We all have our moments of doubt. For some, they are but just moments. For others, longer moments. And still for others, endless periods of doubt.
Have you ever stepped out of your house, got into your car, drove a few blocks away when from out of the blue, that little seed of doubt enters your mind on whether you have or have not locked the front door behind you. Distracting, isn’t it.
I am all to familiar with the agony of doubt. I used to give solo recitals on the piano. These recitals would last about an hour to an hour and a half. I would prepare for recitals about 6 months to a year in advance, memorizing backwards and forwards thousands of notes. One thing I have quickly learned on-stage: when you are assaulted by that slightest bit of doubt that you don’t have the next few moments of music perfectly memorized, you will most likely in fact miss a few notes or make mistakes. It’s the doubting that kills you.
It’s the doubting that began to sink Peter. For ourselves, from time to time, we will probably have doubts over our faith in Christ. And these doubts may very well cause us to falter, even to fall away. It is Peter’s cry of the heart “Lord save me!” that brought the response from Jesus, Jesus who reached out, grabbed Peter’s hand and saved him from a watery grave.
From Peter’s cry for help and Jesus’ saving act, I really don’t believe that God holds our doubts against us.
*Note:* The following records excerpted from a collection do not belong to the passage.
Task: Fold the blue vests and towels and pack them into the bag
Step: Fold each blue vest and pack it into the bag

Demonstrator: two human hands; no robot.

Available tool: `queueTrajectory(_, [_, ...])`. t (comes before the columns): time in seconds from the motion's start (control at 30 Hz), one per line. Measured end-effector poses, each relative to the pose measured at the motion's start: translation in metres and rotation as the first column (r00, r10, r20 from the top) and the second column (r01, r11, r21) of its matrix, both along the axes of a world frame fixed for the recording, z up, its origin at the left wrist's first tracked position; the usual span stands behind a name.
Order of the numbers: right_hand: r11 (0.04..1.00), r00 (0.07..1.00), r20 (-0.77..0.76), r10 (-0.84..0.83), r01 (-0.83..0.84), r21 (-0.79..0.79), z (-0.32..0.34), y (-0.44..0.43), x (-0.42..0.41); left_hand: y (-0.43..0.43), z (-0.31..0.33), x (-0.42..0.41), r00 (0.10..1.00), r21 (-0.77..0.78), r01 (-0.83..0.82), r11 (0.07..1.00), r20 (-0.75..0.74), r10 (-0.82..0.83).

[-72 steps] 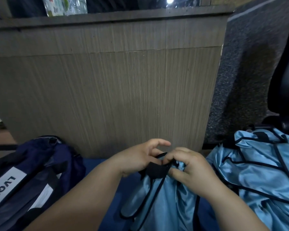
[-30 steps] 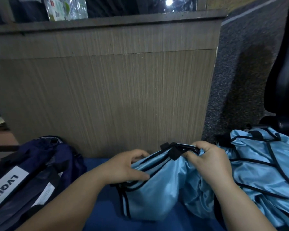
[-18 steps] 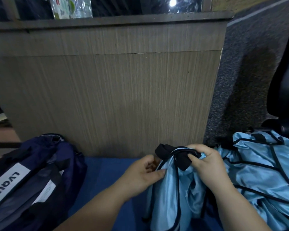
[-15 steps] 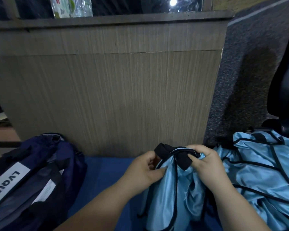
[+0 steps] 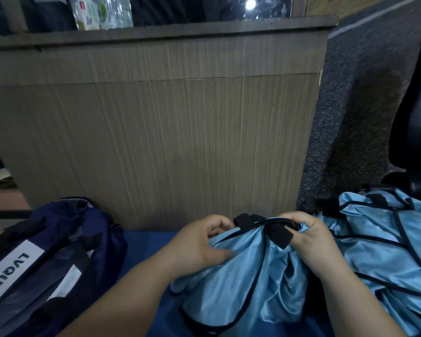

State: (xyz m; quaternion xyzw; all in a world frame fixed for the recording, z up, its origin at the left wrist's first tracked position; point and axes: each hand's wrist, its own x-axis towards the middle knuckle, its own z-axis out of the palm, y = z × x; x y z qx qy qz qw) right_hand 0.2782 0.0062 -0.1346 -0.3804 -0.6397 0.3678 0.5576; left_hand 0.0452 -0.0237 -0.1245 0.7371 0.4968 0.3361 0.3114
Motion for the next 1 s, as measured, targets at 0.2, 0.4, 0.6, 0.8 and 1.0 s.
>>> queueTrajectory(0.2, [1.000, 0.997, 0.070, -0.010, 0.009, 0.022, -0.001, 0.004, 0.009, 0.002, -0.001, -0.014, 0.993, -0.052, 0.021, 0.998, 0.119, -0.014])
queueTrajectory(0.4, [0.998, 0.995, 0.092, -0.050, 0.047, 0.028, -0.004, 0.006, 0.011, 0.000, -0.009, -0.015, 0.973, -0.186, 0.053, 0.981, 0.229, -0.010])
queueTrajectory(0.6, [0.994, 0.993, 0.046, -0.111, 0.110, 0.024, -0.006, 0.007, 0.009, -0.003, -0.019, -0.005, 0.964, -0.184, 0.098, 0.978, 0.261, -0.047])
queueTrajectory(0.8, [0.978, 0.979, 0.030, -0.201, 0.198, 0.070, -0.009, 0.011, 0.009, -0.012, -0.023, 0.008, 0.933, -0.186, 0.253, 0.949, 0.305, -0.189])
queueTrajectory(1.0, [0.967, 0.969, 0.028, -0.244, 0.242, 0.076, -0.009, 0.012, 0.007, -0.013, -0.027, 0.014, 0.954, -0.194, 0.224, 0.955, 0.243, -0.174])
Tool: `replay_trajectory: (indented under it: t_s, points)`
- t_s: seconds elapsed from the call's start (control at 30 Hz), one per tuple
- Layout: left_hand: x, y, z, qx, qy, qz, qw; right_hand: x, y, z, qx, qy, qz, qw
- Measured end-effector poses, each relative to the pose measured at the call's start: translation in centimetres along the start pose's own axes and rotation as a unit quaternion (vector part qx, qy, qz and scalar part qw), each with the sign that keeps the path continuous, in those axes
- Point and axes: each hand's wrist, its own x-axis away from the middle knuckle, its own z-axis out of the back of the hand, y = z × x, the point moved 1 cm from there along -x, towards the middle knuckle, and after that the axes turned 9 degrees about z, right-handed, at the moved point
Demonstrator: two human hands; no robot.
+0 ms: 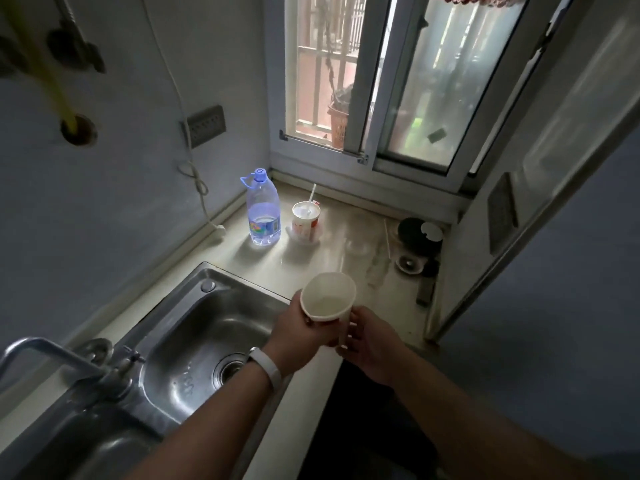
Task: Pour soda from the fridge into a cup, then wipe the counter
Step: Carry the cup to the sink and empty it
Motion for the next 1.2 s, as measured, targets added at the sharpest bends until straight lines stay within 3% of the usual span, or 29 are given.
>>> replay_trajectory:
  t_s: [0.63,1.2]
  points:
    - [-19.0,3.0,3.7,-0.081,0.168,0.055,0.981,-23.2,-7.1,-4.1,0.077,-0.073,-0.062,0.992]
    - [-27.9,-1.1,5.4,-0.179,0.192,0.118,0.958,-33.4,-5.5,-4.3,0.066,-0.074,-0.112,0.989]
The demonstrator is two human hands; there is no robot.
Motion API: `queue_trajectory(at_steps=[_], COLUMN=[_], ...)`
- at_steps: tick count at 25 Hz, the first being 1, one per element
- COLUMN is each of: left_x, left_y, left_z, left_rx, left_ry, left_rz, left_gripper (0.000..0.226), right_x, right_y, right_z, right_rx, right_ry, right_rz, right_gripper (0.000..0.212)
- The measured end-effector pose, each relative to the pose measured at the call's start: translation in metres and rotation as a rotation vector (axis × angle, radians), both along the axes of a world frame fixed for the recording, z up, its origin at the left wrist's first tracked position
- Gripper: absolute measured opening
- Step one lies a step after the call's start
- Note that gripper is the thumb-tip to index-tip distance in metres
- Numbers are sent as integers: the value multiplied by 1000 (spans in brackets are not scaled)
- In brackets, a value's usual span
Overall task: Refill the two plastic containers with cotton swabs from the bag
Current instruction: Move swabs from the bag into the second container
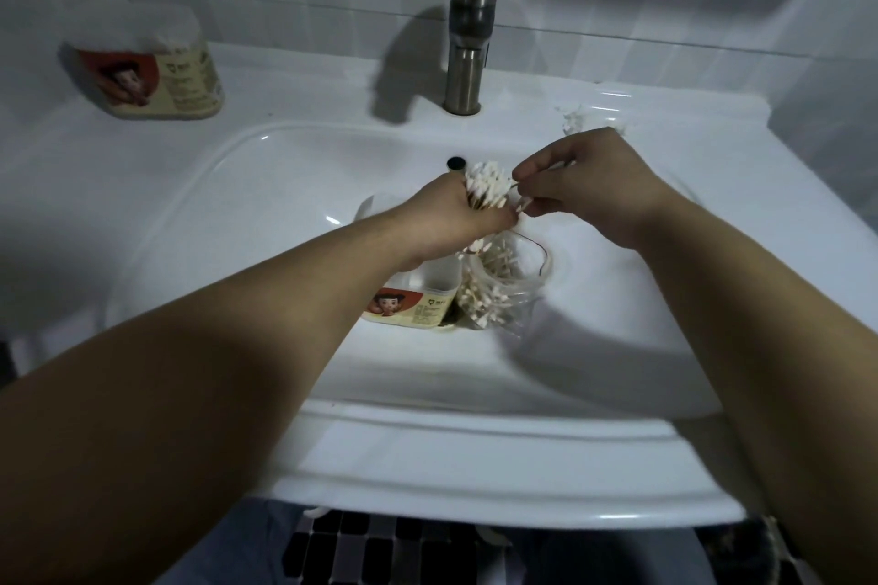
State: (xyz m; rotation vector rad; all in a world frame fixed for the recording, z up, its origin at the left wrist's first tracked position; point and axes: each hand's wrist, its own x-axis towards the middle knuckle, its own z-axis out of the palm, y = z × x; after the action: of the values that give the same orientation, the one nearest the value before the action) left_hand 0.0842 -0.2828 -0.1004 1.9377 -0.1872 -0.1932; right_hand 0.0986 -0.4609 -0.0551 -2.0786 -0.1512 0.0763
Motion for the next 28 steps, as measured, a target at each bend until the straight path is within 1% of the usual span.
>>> queue_trajectory(at_steps=[2,4,7,9,11,14,17,19,22,24,26,28], left_x=[-1,-3,-5,-4,0,3,5,5,0,-4,-5,-3], left_y=[-2,-4,-4,-3,0,4,5,5,2,-1,-1,0], left_z=[1,5,10,10,9,9,6,6,8,10,12,12], left_rx=[-41,-94,-61,-15,13,-32,-49,-135,-287,-326,-352,-363], left_ry=[-3,12,5,-18,-25,21,8,24,117,143,142,143], left_rz=[-7,-4,35,87,152,237,264,223,71,13,28,54], left_gripper=[22,17,9,7,10,9,14,18,22,18,16,15], right_x=[1,1,4,7,8,7,4,0,-4,-3,-2,-2], right_y=[0,0,-2,-4,-6,-7,-5,-2,4,5,6,8], right_z=[-1,-1,0,0,0,1,1,2,1,0,0,-1], right_rx=[67,111,175,169,176,181,173,137,137,196,278,310], right_ry=[11,8,-20,-37,-33,-9,46,81,102,120,149,161], right_rz=[-21,-46,-113,-145,-150,-138,-81,-10,87,77,31,4], right_gripper=[11,9,9,11,13,12,9,9,14,13,11,10])
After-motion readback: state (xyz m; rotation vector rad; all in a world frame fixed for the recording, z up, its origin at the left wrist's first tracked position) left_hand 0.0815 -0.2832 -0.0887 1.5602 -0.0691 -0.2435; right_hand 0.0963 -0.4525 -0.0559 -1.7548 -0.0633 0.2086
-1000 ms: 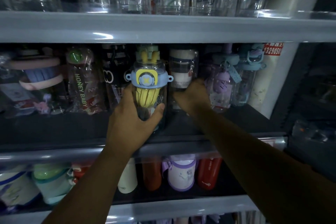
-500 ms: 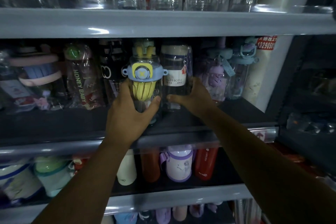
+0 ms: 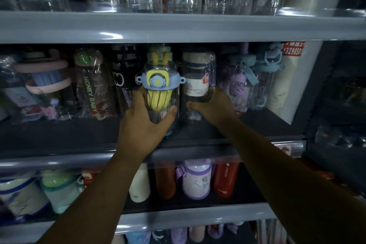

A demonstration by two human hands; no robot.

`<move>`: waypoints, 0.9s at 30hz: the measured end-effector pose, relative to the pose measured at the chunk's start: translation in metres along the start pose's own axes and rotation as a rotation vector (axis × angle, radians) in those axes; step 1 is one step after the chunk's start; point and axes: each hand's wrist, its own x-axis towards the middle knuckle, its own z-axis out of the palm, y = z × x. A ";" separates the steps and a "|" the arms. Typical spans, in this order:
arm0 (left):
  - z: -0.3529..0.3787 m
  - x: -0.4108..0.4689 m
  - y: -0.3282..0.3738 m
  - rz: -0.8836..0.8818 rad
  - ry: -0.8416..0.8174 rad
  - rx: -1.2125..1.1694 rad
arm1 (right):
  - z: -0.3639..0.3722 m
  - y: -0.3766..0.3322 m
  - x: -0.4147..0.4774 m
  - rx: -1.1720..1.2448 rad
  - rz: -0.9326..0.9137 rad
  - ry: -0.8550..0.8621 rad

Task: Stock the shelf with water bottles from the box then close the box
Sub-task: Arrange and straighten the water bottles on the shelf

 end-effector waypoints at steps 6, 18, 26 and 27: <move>0.000 0.000 0.000 0.004 0.009 -0.008 | -0.001 0.000 0.000 -0.036 0.003 0.020; -0.002 0.000 0.001 -0.011 -0.010 0.003 | 0.001 -0.004 0.013 -0.131 0.091 0.008; -0.001 0.001 0.000 -0.014 -0.025 -0.013 | 0.010 -0.011 -0.002 -0.218 0.098 0.110; -0.001 0.001 0.001 -0.016 -0.028 -0.018 | 0.011 -0.012 0.000 -0.225 0.099 0.115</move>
On the contrary, God extends his hand to us over and over again, and carries us through our multiple moments of uncertainty.
The climax of this story is not that the storm ceased. It is that those on the boat began to worship Jesus, an act which for these men brought up in the fiercely monotheistic Jewish faith, is strictly reserved for God and God alone. The parallel account of Jesus walking on the water, found in Mark 6 uses the English world “astounded” or “amazed” which in other parts of the Scripture in the original languages is associated with “joyful worship.” Further, they called him the Son of God. The very first time they addressed him as such in the Gospel of Matthew. Later on, a Roman Centurion at the foot of the cross would reach the same conclusion: “Surely, this man was the Son of God.”
For us today here present at Central Presbyterian Church, we ask ourselves: “Where is God taking us?” “What is God asking us to do, to be?” Is it something new? Does it seem to defy all logic and reason? Would we like Peter respond to God similarly – Lord, if it is really you, command us to step out onto new spaces and ministries we might otherwise think to be unwise and unsafe?
Whatever the leading of God, wherever the finger of God is pointing, may it be that we will step out of the comfort of our metaphorical boat; may it be that we will at God’s urging step out of our comfort zones, our safe places. May it be that we will transcend our fears and anxieties, step out in faith to sense the wind of the Holy Spirit at our back moving us on, leading us towards the joy, satisfaction, significance of the rich experience that Christ brings, and in this, believing that with God, all things are possible.
Why be afraid? Why be held back by fear? God calls us by name; we are His, we belong to Him. As the prophet Isaiah declares in chapter 43: turbulent waters will not overwhelm us; even raging fire will not harm us. And in chapter 55 Isaiah declares to us God’s people: “For you shall go out in joy and be led forth in peace; the mountains and the hills before you shall break forth into singing and all the trees of the field shall clap their hands. Instead of the thorn shall come up the cypress; instead of the brier shall come up myrtle; and it shall make a name for the LORD, an everlasting sign that shall not be cut off.”
Now to him who is able to keep you from falling, and to make you stand without blemish in the presence of his glory with rejoicing, to the only God our Saviour, through Jesus Christ our Lord, be glory, majesty, power, and authority, before all time and now and for ever. Amen.